### What this task involves
Your job with the data below: print everything from the line that holds "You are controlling" down to the line that holds "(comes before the", ends included, exactly, and nothing else.

### Data in this exercise
[Start of section]

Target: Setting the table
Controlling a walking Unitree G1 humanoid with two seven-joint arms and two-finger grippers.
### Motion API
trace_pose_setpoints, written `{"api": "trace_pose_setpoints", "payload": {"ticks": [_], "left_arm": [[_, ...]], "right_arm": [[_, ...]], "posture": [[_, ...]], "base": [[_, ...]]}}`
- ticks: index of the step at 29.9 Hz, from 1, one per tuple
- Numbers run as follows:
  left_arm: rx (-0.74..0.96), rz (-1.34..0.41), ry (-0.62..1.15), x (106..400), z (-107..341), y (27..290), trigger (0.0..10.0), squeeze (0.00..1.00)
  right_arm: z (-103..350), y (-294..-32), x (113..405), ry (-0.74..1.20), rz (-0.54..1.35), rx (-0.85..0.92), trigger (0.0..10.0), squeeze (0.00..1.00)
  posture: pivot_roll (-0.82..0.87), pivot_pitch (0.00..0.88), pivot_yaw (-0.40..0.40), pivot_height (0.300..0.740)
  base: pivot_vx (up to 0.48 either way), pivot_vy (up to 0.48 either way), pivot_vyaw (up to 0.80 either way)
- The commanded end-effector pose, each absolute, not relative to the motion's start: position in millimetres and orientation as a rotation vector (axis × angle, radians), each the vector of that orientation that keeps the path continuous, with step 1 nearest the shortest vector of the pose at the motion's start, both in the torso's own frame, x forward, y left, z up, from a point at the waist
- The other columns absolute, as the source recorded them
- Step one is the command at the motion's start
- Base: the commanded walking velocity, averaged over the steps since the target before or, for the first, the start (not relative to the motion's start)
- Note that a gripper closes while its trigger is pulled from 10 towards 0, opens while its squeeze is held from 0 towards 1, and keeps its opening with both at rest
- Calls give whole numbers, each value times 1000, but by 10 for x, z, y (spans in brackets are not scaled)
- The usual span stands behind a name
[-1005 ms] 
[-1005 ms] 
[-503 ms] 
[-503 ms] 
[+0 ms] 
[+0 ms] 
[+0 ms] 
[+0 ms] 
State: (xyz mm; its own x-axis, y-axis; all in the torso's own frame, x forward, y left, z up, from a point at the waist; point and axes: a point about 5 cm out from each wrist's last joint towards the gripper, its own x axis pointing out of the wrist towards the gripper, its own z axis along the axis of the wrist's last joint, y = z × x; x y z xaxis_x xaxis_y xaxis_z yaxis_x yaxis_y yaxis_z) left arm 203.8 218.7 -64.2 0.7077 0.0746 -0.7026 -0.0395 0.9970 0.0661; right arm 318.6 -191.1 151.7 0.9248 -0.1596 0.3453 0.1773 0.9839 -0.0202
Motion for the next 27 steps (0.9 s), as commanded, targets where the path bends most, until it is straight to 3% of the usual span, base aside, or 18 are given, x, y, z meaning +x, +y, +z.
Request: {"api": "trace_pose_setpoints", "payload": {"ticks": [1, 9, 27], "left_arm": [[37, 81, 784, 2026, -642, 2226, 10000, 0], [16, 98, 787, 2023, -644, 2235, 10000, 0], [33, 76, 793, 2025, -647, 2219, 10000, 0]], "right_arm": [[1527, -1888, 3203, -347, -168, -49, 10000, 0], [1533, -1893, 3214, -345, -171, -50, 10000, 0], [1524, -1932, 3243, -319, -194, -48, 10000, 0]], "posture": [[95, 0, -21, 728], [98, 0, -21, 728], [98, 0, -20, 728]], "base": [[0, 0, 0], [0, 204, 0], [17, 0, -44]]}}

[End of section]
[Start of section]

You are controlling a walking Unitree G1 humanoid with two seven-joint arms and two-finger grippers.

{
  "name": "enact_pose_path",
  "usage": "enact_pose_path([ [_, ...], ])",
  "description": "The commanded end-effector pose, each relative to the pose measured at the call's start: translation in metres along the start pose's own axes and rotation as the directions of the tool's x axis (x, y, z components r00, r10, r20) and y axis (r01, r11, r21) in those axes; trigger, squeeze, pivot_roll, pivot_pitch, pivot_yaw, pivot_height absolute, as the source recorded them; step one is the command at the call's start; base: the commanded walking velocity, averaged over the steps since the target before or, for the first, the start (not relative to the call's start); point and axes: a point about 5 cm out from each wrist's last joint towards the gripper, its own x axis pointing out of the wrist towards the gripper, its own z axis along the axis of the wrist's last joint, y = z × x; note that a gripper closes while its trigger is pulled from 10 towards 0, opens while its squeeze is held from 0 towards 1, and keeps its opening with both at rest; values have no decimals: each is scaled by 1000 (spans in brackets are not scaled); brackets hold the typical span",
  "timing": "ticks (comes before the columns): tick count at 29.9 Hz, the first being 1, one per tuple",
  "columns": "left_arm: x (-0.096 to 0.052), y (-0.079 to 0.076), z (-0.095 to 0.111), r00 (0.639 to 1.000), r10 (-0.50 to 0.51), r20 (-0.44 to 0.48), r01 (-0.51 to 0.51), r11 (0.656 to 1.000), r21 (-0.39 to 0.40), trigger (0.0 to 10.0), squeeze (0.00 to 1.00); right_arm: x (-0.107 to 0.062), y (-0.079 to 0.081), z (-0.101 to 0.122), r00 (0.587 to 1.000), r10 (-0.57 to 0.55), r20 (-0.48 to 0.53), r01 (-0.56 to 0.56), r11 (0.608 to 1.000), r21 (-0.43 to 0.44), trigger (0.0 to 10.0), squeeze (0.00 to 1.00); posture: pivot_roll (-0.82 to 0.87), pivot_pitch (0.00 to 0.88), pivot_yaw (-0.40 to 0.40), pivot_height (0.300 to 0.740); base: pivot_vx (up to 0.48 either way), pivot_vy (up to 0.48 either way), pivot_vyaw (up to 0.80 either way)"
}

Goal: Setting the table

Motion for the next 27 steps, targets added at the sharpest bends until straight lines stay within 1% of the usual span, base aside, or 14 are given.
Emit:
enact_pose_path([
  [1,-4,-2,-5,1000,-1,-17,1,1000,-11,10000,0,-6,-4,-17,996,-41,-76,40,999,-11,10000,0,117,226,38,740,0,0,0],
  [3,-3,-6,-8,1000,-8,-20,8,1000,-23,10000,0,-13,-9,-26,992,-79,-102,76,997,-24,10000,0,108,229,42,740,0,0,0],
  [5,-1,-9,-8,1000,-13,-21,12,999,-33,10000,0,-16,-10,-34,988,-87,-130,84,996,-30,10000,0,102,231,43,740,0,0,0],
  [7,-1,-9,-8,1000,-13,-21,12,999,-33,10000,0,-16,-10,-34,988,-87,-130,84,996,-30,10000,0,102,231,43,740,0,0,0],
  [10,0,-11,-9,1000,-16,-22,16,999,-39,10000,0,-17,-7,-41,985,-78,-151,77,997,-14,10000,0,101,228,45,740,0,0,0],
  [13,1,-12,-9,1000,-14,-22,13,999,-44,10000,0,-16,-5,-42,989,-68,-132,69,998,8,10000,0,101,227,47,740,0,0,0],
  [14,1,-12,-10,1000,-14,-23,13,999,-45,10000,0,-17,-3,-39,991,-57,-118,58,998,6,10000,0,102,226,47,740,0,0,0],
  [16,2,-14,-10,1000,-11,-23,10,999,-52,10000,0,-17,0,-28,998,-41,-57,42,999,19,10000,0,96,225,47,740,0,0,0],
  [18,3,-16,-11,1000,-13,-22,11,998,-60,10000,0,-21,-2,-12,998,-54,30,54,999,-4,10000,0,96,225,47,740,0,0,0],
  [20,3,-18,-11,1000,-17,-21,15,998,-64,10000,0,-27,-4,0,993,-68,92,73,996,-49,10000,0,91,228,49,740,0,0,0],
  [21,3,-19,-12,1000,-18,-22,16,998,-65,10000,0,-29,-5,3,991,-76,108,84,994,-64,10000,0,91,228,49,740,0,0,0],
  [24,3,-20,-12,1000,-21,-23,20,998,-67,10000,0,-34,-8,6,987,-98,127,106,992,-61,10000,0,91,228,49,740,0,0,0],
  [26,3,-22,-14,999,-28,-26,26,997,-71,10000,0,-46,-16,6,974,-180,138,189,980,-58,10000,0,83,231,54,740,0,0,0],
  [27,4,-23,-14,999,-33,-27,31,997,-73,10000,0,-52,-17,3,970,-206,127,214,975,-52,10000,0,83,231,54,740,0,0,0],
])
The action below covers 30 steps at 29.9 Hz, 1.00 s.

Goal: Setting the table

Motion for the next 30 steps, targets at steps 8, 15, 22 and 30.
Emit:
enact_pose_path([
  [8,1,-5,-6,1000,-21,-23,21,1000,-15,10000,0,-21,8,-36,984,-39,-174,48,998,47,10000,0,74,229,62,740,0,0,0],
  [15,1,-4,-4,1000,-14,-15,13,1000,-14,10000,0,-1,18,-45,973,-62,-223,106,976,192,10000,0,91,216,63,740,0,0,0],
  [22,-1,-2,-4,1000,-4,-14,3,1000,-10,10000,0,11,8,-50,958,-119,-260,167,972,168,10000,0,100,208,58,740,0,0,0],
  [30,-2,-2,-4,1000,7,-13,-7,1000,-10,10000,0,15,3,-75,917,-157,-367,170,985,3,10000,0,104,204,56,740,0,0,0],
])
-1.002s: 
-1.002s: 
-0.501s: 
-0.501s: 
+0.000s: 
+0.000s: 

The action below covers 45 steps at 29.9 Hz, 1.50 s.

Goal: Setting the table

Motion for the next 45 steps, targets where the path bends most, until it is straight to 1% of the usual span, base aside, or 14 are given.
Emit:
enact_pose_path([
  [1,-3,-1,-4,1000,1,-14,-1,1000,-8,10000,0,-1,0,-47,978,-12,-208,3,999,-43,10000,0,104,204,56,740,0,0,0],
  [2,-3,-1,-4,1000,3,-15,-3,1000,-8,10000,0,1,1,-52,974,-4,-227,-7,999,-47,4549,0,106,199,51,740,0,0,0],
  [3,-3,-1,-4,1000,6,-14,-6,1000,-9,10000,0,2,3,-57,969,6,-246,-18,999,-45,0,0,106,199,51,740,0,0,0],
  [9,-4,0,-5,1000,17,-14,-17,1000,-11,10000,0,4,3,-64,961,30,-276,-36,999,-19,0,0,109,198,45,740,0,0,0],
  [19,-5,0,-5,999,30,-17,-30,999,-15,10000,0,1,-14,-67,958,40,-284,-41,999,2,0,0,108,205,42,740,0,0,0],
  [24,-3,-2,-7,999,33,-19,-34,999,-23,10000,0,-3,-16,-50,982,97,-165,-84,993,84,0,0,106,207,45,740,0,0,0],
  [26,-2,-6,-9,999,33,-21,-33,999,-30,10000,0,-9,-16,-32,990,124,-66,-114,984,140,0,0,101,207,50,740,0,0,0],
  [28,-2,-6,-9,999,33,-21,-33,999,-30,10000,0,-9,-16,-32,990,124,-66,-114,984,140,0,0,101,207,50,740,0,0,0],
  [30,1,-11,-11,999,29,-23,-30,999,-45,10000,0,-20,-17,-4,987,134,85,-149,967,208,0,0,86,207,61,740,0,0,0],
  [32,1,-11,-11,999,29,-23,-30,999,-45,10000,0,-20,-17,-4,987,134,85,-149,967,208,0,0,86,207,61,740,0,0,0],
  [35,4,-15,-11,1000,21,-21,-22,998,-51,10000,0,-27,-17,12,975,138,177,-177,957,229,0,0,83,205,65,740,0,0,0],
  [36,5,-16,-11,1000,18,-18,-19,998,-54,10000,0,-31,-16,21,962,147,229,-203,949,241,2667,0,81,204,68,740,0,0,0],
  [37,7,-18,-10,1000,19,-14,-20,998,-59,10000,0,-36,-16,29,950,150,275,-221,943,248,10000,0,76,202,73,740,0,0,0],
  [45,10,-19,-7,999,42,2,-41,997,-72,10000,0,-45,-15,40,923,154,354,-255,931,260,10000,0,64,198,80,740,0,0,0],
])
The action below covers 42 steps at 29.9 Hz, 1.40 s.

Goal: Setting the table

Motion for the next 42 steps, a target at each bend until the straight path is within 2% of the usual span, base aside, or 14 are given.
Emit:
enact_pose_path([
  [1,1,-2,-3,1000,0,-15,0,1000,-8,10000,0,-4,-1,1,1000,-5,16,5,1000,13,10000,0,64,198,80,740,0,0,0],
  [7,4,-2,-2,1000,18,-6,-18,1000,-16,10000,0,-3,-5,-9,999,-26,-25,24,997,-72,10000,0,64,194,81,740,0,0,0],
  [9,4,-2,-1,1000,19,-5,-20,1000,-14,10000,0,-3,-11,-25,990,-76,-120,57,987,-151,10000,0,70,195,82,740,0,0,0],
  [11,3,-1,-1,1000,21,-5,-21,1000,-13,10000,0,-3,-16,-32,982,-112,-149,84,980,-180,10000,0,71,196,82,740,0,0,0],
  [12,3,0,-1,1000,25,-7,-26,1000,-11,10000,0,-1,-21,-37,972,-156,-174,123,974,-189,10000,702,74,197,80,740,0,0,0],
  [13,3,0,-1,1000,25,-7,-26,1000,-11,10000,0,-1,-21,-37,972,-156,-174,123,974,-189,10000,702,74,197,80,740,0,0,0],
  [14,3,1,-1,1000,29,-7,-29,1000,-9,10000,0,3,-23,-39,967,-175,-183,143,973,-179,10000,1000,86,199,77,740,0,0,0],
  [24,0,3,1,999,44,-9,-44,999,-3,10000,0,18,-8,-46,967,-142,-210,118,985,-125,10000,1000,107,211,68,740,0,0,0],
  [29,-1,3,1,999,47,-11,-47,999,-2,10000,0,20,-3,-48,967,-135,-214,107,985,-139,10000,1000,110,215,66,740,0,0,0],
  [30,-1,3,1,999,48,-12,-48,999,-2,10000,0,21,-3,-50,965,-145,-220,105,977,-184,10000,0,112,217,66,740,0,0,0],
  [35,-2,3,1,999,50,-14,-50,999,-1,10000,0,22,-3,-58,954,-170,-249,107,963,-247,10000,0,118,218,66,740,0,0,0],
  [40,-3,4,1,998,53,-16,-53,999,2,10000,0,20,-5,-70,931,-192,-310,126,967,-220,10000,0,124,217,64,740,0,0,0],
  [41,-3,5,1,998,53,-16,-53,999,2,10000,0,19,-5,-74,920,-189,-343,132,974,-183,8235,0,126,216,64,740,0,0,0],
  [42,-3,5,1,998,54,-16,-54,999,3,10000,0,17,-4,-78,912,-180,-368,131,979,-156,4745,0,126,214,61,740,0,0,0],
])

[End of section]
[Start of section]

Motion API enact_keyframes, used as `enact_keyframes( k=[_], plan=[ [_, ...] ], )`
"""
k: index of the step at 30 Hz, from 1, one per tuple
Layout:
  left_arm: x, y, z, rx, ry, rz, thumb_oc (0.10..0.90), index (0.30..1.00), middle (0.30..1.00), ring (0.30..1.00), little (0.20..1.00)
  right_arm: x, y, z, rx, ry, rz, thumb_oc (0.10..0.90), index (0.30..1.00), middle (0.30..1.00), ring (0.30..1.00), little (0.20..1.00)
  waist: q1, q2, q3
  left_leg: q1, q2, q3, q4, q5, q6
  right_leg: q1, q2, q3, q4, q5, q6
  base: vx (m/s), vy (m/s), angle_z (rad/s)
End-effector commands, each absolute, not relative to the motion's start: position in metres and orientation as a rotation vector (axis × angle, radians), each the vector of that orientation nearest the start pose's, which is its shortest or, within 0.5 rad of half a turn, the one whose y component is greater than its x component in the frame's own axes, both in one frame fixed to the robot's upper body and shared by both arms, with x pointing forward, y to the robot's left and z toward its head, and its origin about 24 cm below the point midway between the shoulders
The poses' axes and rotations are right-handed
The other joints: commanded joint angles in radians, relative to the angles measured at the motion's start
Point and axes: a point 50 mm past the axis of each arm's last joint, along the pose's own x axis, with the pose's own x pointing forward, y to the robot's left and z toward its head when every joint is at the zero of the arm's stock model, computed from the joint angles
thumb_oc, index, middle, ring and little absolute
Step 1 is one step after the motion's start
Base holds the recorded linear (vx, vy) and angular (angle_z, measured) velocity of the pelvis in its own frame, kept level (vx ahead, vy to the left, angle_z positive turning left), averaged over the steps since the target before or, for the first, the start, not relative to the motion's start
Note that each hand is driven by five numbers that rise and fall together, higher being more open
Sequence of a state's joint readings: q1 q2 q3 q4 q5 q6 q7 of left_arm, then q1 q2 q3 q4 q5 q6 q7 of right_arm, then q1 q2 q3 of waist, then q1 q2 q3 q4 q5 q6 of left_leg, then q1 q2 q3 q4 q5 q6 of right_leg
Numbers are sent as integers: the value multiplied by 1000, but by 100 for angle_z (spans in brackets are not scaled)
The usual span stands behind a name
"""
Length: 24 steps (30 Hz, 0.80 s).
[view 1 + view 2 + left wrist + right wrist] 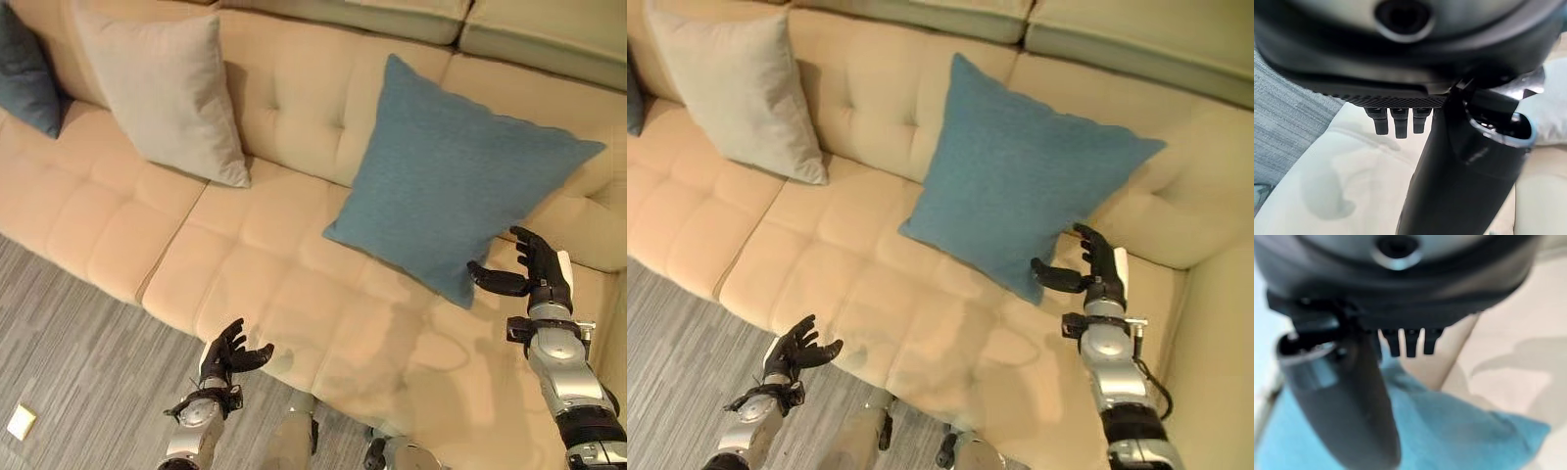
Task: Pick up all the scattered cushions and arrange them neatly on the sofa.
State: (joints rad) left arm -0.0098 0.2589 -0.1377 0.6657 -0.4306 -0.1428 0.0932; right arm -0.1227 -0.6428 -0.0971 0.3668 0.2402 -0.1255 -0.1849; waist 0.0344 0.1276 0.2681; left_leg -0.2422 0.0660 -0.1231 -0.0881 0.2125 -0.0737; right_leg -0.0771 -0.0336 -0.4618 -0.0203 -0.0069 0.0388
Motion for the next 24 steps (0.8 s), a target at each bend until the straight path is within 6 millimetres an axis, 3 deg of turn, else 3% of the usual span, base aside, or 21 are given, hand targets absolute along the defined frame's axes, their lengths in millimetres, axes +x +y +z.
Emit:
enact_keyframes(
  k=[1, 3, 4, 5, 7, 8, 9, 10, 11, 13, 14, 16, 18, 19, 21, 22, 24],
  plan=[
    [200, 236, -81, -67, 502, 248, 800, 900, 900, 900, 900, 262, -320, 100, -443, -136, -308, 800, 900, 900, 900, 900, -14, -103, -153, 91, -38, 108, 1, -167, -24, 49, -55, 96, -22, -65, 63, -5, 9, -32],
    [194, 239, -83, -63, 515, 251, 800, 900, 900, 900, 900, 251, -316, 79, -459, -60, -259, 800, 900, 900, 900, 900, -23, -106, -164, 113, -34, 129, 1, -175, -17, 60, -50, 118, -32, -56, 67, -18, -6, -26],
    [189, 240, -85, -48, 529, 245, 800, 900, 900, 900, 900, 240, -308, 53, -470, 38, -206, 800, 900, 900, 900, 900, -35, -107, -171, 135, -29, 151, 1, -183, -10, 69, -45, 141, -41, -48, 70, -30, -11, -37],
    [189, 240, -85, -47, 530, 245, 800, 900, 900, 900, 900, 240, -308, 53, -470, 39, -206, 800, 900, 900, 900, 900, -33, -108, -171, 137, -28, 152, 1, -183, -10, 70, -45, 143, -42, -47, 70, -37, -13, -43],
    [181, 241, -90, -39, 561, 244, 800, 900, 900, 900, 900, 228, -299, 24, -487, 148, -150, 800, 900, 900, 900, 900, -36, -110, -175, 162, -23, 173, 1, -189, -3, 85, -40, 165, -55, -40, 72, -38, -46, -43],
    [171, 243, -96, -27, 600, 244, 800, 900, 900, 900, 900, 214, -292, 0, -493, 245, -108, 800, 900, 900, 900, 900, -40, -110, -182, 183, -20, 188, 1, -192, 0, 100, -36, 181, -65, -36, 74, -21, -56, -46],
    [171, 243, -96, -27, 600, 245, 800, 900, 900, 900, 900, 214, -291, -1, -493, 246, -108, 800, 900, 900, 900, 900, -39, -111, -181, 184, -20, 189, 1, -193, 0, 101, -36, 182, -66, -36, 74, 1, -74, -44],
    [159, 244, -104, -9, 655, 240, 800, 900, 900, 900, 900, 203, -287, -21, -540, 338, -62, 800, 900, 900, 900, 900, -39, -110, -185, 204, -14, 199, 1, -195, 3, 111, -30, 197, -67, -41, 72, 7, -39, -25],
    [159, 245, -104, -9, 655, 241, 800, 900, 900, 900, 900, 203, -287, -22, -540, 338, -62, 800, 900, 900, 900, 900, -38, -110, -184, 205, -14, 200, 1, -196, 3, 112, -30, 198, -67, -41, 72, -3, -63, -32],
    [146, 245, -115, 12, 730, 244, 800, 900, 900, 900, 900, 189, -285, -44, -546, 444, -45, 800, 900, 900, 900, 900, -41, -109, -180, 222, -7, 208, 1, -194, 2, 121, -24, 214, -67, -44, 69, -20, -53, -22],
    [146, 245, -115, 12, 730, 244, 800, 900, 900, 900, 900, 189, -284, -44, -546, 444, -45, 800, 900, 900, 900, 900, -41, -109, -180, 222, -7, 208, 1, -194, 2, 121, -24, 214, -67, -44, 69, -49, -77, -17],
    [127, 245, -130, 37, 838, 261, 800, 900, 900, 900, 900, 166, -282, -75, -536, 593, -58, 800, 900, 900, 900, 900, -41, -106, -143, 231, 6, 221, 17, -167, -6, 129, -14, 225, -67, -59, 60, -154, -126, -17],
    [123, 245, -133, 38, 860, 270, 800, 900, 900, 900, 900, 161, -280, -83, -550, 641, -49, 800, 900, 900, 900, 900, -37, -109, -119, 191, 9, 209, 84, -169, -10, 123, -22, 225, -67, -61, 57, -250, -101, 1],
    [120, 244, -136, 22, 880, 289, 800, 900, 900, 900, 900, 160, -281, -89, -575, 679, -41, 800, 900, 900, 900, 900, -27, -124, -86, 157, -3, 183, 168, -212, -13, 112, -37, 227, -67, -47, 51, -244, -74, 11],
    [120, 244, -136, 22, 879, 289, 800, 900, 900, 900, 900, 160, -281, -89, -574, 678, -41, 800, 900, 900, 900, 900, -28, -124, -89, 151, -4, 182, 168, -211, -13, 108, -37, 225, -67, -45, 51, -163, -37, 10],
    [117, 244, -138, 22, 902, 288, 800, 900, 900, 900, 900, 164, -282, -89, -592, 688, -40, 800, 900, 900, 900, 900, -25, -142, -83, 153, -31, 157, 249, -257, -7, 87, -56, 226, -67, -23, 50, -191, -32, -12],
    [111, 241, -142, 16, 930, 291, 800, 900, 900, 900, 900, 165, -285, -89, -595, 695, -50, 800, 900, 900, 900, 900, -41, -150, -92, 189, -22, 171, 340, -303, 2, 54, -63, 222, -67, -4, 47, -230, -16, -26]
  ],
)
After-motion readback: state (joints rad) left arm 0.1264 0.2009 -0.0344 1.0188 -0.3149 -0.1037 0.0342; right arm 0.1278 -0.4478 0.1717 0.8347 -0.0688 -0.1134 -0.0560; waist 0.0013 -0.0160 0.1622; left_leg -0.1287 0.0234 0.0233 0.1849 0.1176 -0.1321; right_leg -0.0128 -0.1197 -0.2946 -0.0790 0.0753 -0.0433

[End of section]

### Answer section
You are controlling a walking Unitree G1 humanoid with two seven-joint arms and two-finger grippers.

{
  "name": "enact_pose_path",
  "usage": "enact_pose_path([ [_, ...], ])",
  "description": "The commanded end-effector pose, each relative to the pose measured at the call's start: translation in metres along the start pose's own axes and rotation as the directions of the tool's x axis (x, y, z components r00, r10, r20) and y axis (r01, r11, r21) in those axes; trigger, squeeze, pivot_roll, pivot_pitch, pivot_yaw, pivot_height absolute, as the source recorded them; step one is the command at the call's start; base: the commanded walking velocity, averaged over the steps since the target before or, for the first, the start (not relative to the call's start); point and axes: a point about 5 cm out from each wrist's last joint towards the gripper, its own x axis pointing out of the wrist towards the gripper, its own z axis along the axis of the wrist's last joint, y = z × x; note that a gripper closes while its trigger is pulled from 10 towards 0, opens while its squeeze is held from 0 towards 1, and keeps its opening with both at rest; values have no decimals: each is scaled by 1000 (spans in brackets are not scaled); brackets hold the typical span",
  "timing": "ticks (comes before the columns): tick count at 29.9 Hz, the first being 1, one per tuple",

No more output is required for the exercise.